* [Your instructions]:
Copy each line of the listing that includes "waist".
-- Data segment follows --
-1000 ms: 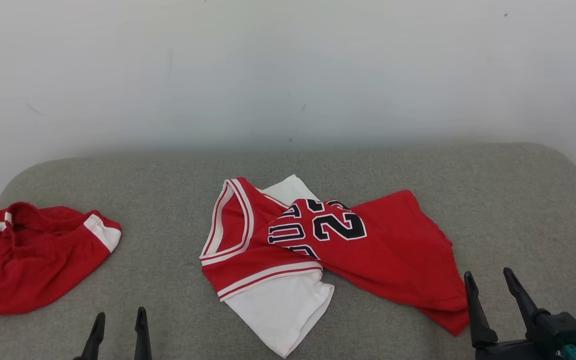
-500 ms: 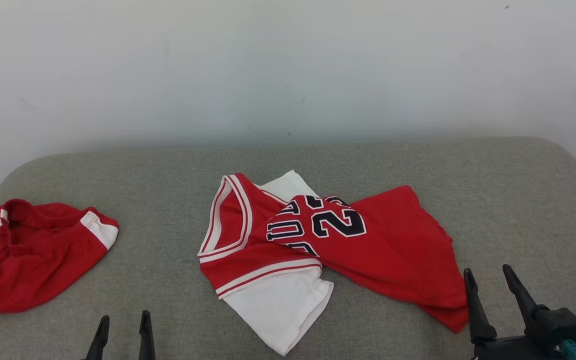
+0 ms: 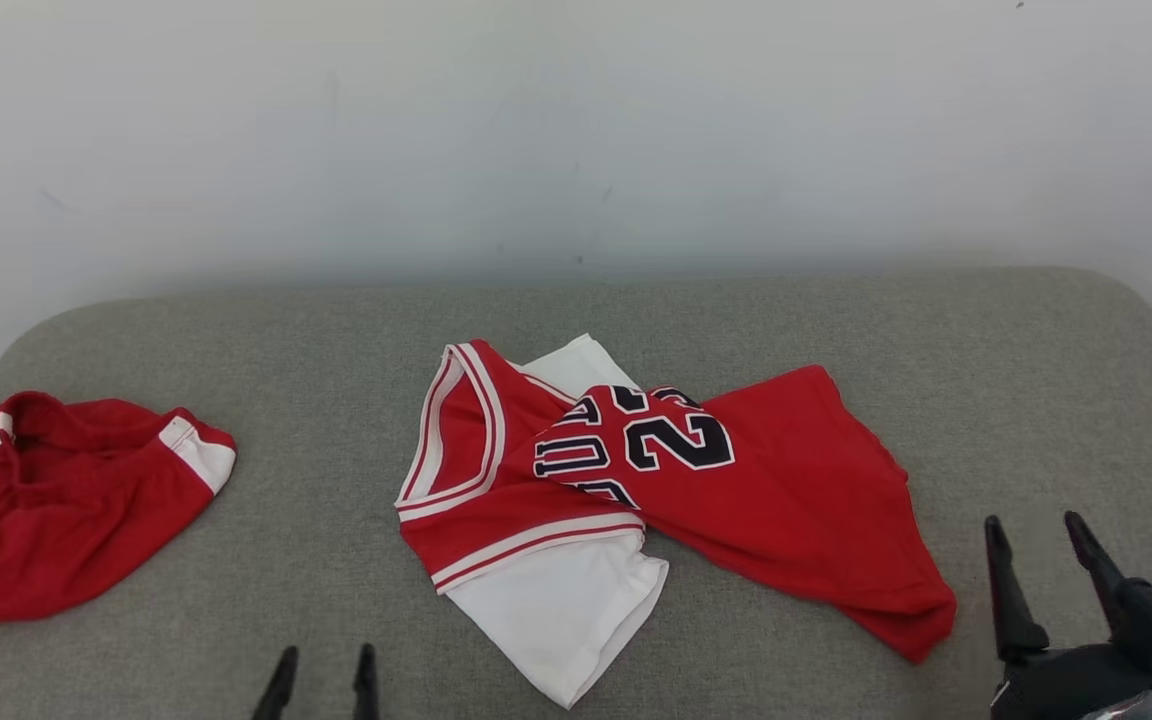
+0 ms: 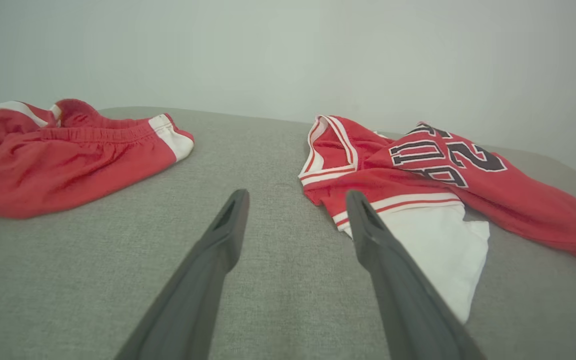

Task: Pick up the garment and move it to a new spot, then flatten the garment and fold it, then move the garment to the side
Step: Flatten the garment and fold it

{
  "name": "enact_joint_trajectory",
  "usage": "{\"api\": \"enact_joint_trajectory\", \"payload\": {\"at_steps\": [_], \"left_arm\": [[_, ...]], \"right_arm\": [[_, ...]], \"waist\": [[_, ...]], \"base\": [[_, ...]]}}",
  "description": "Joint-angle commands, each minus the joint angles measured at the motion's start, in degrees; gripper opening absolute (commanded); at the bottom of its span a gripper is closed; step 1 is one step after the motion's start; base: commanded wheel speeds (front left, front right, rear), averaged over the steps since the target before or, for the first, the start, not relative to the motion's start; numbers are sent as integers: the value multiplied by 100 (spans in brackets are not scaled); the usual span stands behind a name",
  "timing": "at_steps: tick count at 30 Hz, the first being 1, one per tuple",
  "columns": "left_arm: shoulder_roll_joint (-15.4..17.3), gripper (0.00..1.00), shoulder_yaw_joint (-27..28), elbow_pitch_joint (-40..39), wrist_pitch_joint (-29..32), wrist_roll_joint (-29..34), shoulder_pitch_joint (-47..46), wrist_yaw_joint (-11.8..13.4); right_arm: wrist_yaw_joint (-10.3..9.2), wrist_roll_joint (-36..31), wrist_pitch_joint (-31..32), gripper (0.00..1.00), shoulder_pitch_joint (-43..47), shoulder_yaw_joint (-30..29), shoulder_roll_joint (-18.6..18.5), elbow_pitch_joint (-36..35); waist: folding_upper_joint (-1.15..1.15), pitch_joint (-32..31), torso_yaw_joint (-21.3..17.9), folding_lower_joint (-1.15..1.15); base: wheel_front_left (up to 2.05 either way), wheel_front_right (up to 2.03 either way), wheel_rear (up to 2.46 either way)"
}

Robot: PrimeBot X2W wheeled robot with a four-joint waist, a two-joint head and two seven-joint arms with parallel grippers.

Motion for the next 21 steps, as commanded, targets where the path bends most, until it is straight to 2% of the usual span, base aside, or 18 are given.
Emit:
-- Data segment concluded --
* [Exercise solution]:
  "usage": "{\"api\": \"enact_joint_trajectory\", \"payload\": {\"at_steps\": [_], \"left_arm\": [[_, ...]], \"right_arm\": [[_, ...]], \"waist\": [[_, ...]], \"base\": [[_, ...]]}}",
  "columns": "left_arm: shoulder_roll_joint (-15.4..17.3), gripper (0.00..1.00), shoulder_yaw_joint (-27..28), elbow_pitch_joint (-40..39), wrist_pitch_joint (-29..32), wrist_roll_joint (-29..34), shoulder_pitch_joint (-47..46), wrist_yaw_joint (-11.8..13.4); right_arm: wrist_yaw_joint (-10.3..9.2), wrist_roll_joint (-36..31), wrist_pitch_joint (-31..32), gripper (0.00..1.00), shoulder_pitch_joint (-43..47), shoulder_yaw_joint (-30..29), shoulder_roll_joint (-18.6..18.5), elbow_pitch_joint (-36..35); waist: folding_upper_joint (-1.15..1.15), pitch_joint (-32..31), torso_yaw_joint (-21.3..17.9), folding_lower_joint (-1.15..1.15); base: wheel_front_left (up to 2.05 either way), wheel_front_right (up to 2.03 either way), wheel_rear (up to 2.46 either way)"
Robot: PrimeBot X2W wheeled robot with a four-joint waist, a two-joint head and two seven-joint arms with parallel grippers.

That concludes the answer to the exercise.